Sunday, August 10, 2008

BRINGING HOME BABY!



It's hard to know where to begin. My feelings are still so raw right now, but I need to get this all out so that our family can begin to heal. It all started last friday the 1st. I was feeding Isaac and set him down on our ottoman to take a cake out of the oven. He was just starting to rollover, and I should of known better, but it was just going to be a second. Next thing I heard was a thud and a cry. I quickly scooped him up and comforted him. Then suddenly he slumped in my arms, I laid him back and his eyes rolled back in his head, his breathing went shallow and his whole body went limp. I started screaming his name and pinching him but he wasn't responding. I quickly called 911 and it felt like and eternity befor they arrived. They started giving him oxygen and he started to cry, but the rest of his body was still not responding. David arrived just as they were putting him in the ambulance and we rushed to the emergency room.

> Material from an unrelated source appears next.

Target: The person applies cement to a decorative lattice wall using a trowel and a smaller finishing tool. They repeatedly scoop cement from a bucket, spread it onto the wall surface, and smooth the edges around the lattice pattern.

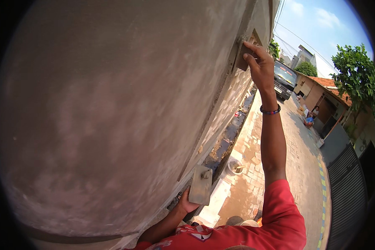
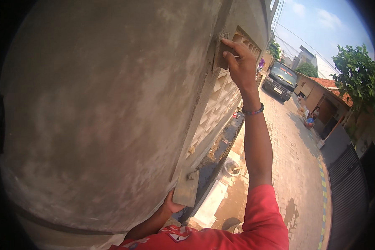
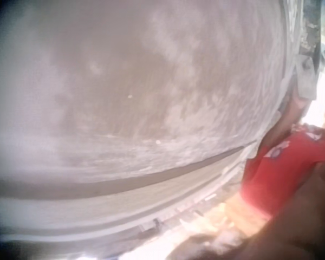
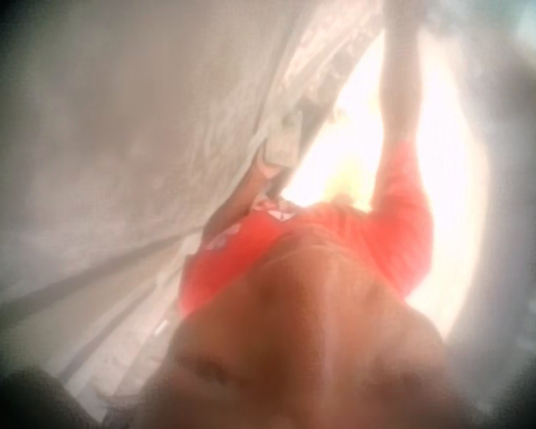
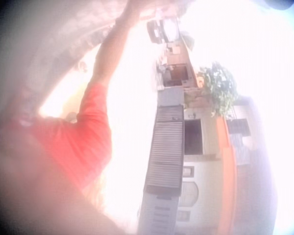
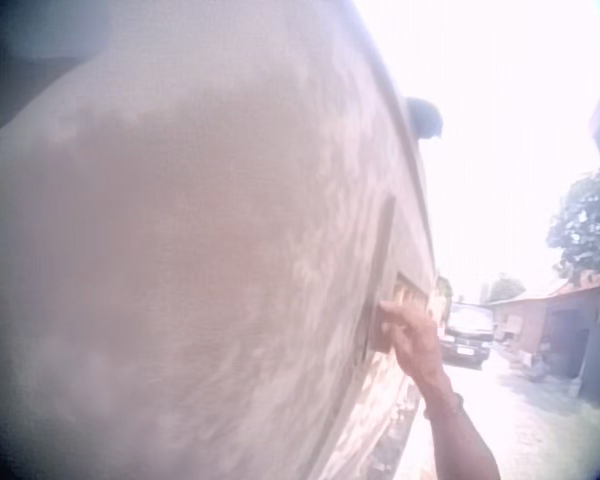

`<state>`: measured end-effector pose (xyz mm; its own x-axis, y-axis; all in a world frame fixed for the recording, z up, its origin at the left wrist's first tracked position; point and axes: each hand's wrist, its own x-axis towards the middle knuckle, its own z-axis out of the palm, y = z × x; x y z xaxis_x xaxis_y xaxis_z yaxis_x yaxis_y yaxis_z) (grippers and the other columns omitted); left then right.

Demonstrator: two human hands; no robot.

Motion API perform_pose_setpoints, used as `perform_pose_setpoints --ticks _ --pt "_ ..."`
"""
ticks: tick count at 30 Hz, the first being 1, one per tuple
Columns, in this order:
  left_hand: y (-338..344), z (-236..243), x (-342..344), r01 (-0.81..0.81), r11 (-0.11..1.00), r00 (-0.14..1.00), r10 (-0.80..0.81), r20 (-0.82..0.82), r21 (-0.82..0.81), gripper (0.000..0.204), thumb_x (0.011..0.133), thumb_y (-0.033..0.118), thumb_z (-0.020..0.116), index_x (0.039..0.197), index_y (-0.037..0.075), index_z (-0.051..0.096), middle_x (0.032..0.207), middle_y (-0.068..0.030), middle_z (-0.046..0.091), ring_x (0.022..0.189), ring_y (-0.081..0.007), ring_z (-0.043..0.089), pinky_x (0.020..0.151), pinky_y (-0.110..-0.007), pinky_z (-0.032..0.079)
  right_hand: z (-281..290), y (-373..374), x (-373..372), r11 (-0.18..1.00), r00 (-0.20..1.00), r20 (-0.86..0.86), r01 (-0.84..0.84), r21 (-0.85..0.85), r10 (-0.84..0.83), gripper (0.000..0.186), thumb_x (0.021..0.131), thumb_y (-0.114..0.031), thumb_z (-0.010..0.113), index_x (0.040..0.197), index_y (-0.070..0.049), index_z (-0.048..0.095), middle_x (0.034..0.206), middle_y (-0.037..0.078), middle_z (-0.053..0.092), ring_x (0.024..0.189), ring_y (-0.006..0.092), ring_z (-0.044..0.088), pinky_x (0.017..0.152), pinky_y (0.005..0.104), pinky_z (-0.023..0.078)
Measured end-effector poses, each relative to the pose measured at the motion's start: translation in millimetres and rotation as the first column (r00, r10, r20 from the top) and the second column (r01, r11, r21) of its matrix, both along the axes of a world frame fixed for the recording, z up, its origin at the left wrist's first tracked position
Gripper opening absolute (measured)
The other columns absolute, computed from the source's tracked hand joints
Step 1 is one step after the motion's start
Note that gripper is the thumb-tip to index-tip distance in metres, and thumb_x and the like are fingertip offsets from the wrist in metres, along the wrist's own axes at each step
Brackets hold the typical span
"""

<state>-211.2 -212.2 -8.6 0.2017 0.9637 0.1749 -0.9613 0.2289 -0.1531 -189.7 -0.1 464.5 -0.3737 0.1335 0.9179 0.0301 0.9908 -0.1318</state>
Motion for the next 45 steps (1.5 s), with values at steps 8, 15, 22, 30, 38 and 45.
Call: perform_pose_setpoints --ticks 8,15,22,30,38,45 --pt "8 7 -1 0.041 0.996 0.999 -0.042 0.014 0.08 0.046 0.09 0.037 0.042 0.126 0.01 0.051 0.126 -0.0074 0.054 0.116 -0.0254 0.051 0.1 -0.044 0.038 -48 22 34 0.953 0.994 -0.059 0.071 -0.296 -0.092 0.038 0.076 -0.005 0.066 0.113 -0.006 0.063 0.085 0.004 0.064 0.074 0.0118 0.057 0.074 0.0264 0.047" --pt "5 9 6 0.023 0.995 0.997 -0.03 -0.069 -0.102 0.042 0.091 0.034 0.043 0.121 0.008 0.054 0.12 -0.0087 0.058 0.11 -0.0251 0.055 0.097 -0.043 0.04 -8 -63 21 0.827 0.874 -0.127 0.486 0.283 -0.47 0.038 0.075 -0.014 0.064 0.112 -0.006 0.062 0.083 0.014 0.061 0.073 0.0275 0.06 0.071 0.0372 0.048" --pt "9 -18 5 0.067 0.993 0.997 -0.07 0.031 0.096 0.051 0.088 0.04 0.043 0.13 0.01 0.046 0.129 -0.0077 0.052 0.119 -0.0261 0.049 0.101 -0.044 0.037 8 -80 -11 0.721 0.796 -0.092 0.586 0.371 -0.599 0.034 0.075 -0.018 0.057 0.105 -0.004 0.063 0.085 0.019 0.06 0.079 0.0327 0.061 0.071 0.0421 0.049" --pt "-2 9 10 -0.035 0.992 0.934 -0.012 -0.358 -0.122 0.062 0.082 0.044 0.052 0.132 0.01 0.044 0.133 -0.0073 0.048 0.122 -0.0265 0.045 0.103 -0.046 0.034 -30 -69 -30 0.704 0.731 0.007 0.654 0.276 -0.682 0.033 0.071 -0.013 0.055 0.101 -0.001 0.065 0.077 0.024 0.06 0.073 0.0371 0.062 0.068 0.0457 0.05" --pt "-13 8 2 0.02 0.999 0.981 -0.029 -0.193 -0.048 0.053 0.085 0.04 0.049 0.128 0.009 0.048 0.126 -0.008 0.053 0.116 -0.0256 0.05 0.1 -0.044 0.038 -21 -87 -2 0.745 0.762 -0.042 0.642 0.184 -0.646 0.036 0.072 -0.018 0.057 0.104 -0.005 0.066 0.082 0.02 0.063 0.078 0.0346 0.062 0.074 0.0428 0.049" --pt "-11 -8 -1 0.121 0.985 0.992 -0.123 0.005 0.121 0.051 0.085 0.041 0.049 0.127 0.01 0.05 0.127 -0.0072 0.054 0.117 -0.025 0.05 0.101 -0.043 0.037 65 -74 -31 0.655 0.703 -0.052 0.685 0.318 -0.71 0.03 0.073 -0.023 0.058 0.096 -0.006 0.069 0.084 0.02 0.066 0.079 0.0351 0.064 0.076 0.0417 0.051"
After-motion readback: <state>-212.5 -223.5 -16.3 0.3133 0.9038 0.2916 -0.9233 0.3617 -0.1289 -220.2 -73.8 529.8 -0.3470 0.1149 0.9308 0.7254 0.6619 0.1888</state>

We spent the next hour trying to find out what was going on with our son. I had told the doctor that I had slipped on some books in our living room earlier in the week, but he was pretty sure this had nothing to do with a fall and wanted to check him for menongitis. They decided to do a CT scan just to rule out any head trauma. A few minutes later a nurse came in and told another nurse that life flight was on their way. The doctor came in and explained that the scan revealed and old bleed and a new bleed and Isaac was being transfered to Harborview the leading trauma center in Seattle. The next thing we see is two police officers enter the room and start questioning David and I. They inform us that we have to stay behind and answer more questions while our son has just been airlifted to Seattle. I assumed this would only be a few minutes but almost 2hours later we were able to leave and drive another 2 hours to see our son.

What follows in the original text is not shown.